(TASK INPUTS begins)

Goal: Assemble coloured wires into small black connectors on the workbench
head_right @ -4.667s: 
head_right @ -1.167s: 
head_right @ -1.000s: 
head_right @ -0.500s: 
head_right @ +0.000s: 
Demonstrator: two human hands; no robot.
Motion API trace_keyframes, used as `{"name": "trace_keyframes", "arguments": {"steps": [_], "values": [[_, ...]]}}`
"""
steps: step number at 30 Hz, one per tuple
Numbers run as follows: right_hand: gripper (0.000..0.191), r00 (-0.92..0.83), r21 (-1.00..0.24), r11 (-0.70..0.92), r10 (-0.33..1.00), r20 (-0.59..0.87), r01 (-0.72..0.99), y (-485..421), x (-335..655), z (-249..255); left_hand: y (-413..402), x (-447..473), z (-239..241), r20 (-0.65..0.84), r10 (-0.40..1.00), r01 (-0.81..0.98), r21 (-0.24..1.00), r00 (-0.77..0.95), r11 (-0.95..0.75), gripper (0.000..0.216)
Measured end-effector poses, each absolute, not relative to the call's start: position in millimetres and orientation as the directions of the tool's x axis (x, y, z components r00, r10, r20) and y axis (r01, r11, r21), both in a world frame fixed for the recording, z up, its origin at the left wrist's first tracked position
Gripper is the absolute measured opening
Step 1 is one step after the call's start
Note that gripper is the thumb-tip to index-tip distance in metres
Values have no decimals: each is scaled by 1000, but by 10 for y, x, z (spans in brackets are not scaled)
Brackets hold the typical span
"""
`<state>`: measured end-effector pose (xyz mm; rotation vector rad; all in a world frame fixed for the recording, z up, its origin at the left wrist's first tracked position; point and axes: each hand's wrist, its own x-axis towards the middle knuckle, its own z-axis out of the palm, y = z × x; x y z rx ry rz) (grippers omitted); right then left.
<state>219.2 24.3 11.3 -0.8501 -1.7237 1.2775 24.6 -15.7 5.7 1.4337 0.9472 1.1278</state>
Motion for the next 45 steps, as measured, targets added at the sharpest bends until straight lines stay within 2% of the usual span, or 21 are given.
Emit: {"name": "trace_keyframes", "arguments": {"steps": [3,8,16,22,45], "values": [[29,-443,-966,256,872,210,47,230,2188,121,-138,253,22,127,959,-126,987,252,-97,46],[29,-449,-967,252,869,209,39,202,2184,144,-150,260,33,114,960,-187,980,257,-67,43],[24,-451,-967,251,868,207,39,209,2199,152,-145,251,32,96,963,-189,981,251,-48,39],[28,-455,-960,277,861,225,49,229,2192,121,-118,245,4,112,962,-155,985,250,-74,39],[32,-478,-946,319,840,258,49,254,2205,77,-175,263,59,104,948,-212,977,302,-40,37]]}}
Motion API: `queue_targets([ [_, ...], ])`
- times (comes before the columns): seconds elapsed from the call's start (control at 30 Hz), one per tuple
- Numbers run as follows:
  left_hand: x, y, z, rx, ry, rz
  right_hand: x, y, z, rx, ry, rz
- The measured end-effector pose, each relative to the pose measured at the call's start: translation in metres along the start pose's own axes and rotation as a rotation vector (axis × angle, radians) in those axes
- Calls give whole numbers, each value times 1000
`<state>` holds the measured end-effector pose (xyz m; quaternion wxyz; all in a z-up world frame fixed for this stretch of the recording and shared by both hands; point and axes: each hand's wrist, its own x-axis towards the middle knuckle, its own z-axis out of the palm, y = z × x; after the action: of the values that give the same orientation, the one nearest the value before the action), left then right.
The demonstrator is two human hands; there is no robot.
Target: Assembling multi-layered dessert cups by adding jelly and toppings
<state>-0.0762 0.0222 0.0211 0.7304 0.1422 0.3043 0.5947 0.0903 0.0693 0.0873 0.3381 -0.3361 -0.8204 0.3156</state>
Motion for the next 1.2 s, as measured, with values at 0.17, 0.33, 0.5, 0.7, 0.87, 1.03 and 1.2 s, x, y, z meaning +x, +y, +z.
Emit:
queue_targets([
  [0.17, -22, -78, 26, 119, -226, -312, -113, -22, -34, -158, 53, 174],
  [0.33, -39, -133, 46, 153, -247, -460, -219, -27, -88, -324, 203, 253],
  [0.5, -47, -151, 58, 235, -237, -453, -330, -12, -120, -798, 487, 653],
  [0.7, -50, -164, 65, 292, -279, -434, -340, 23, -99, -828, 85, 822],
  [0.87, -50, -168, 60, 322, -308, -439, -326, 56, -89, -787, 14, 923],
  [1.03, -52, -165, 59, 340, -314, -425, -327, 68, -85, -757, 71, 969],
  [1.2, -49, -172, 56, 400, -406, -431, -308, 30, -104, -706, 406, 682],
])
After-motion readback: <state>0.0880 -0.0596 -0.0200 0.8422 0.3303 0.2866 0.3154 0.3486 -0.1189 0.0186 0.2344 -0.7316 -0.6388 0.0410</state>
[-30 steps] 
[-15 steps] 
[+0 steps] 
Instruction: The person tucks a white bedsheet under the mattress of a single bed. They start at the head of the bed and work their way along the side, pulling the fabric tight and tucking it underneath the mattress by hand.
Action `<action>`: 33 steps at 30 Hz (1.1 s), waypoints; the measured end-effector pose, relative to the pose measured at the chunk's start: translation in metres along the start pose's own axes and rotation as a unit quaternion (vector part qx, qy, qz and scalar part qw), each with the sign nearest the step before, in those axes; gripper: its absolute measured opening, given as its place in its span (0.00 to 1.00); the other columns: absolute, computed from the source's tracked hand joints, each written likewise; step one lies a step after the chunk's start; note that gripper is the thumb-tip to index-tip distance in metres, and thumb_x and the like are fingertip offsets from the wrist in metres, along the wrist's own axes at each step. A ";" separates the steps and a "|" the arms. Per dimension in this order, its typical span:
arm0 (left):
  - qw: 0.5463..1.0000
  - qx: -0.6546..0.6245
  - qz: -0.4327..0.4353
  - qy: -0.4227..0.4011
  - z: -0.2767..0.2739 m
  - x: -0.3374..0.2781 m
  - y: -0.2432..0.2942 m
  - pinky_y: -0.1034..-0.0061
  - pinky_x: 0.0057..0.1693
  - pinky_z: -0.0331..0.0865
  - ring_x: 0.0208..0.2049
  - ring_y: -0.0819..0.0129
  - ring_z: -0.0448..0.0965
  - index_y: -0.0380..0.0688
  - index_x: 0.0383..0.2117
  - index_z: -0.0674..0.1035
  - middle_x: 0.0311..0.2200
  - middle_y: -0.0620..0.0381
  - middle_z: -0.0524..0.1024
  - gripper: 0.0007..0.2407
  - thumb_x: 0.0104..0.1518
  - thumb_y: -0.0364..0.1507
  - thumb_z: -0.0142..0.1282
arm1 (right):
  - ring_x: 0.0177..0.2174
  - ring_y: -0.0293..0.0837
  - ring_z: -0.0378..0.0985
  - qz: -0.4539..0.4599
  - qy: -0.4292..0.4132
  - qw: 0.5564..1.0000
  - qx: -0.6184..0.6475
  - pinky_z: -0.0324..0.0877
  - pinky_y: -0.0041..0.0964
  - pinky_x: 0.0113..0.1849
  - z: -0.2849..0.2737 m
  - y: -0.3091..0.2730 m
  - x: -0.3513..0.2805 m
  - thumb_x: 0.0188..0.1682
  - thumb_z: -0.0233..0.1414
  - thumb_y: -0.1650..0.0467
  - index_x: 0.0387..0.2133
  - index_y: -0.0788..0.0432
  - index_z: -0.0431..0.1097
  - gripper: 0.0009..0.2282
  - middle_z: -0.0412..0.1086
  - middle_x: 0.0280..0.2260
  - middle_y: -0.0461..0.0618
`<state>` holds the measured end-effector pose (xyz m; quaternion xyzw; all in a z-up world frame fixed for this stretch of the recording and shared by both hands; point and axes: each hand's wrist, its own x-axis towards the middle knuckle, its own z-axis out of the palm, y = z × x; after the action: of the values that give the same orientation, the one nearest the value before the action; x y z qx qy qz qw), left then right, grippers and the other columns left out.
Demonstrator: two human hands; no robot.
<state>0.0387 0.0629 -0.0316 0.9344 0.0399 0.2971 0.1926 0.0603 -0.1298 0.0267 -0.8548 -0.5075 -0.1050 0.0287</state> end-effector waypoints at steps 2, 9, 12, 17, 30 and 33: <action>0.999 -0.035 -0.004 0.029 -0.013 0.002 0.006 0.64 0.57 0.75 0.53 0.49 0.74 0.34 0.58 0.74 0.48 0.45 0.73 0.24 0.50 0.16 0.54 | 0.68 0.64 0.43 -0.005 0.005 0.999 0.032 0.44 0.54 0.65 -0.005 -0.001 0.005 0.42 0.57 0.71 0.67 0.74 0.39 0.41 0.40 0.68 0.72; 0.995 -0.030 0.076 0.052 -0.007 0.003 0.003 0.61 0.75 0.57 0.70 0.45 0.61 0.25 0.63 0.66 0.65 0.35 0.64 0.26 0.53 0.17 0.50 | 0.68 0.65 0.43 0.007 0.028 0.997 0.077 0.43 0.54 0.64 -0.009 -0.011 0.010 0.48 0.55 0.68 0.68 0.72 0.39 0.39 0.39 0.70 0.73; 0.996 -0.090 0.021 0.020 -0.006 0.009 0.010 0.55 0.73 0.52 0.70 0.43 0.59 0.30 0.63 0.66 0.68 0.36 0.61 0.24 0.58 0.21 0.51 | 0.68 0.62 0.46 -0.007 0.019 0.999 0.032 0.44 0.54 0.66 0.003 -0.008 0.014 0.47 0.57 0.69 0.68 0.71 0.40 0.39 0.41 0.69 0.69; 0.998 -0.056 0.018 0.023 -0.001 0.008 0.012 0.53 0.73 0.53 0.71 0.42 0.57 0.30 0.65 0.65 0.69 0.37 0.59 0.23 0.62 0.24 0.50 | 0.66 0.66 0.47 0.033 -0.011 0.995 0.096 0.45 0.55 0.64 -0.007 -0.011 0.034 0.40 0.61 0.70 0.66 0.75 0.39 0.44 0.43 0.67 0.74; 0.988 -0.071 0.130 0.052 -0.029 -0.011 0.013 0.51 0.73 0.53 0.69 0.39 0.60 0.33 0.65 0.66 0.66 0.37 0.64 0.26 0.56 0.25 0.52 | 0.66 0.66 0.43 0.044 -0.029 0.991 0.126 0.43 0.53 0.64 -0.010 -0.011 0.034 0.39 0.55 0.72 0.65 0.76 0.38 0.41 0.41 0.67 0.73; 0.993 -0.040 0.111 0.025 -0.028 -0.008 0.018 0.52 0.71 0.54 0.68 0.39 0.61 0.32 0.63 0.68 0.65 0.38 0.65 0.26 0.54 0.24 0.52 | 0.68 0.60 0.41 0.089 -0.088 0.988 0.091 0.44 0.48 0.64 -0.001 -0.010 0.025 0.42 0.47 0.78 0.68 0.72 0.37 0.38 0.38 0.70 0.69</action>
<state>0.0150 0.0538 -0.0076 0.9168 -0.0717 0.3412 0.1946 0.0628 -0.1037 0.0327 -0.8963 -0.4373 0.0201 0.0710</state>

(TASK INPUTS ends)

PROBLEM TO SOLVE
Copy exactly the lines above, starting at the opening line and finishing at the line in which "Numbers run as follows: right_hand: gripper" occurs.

THE ANSWER
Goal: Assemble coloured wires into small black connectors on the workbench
head_right @ -4.667s: 
head_right @ -1.167s: 
head_right @ -1.000s: 
head_right @ -0.500s: 
head_right @ +0.000s: 
Demonstrator: two human hands; no robot.
Motion API trace_keyframes, used as `{"name": "trace_keyframes", "arguments": {"steps": [_], "values": [[_, ...]]}}`
"""
steps: step number at 30 Hz, one per tuple
Numbers run as follows: right_hand: gripper (0.000..0.191), r00 (-0.92..0.83), r21 (-1.00..0.24), r11 (-0.70..0.92), r10 (-0.33..1.00), r20 (-0.59..0.87), r01 (-0.72..0.99), y (-485..421), x (-335..655), z (-249..255); left_hand: y (-413..402), x (-447..473), z (-239..241), r20 (-0.65..0.84), r10 (-0.40..1.00), r01 (-0.81..0.98), r21 (-0.24..1.00), r00 (-0.77..0.95), r11 (-0.95..0.75), gripper (0.000..0.216)

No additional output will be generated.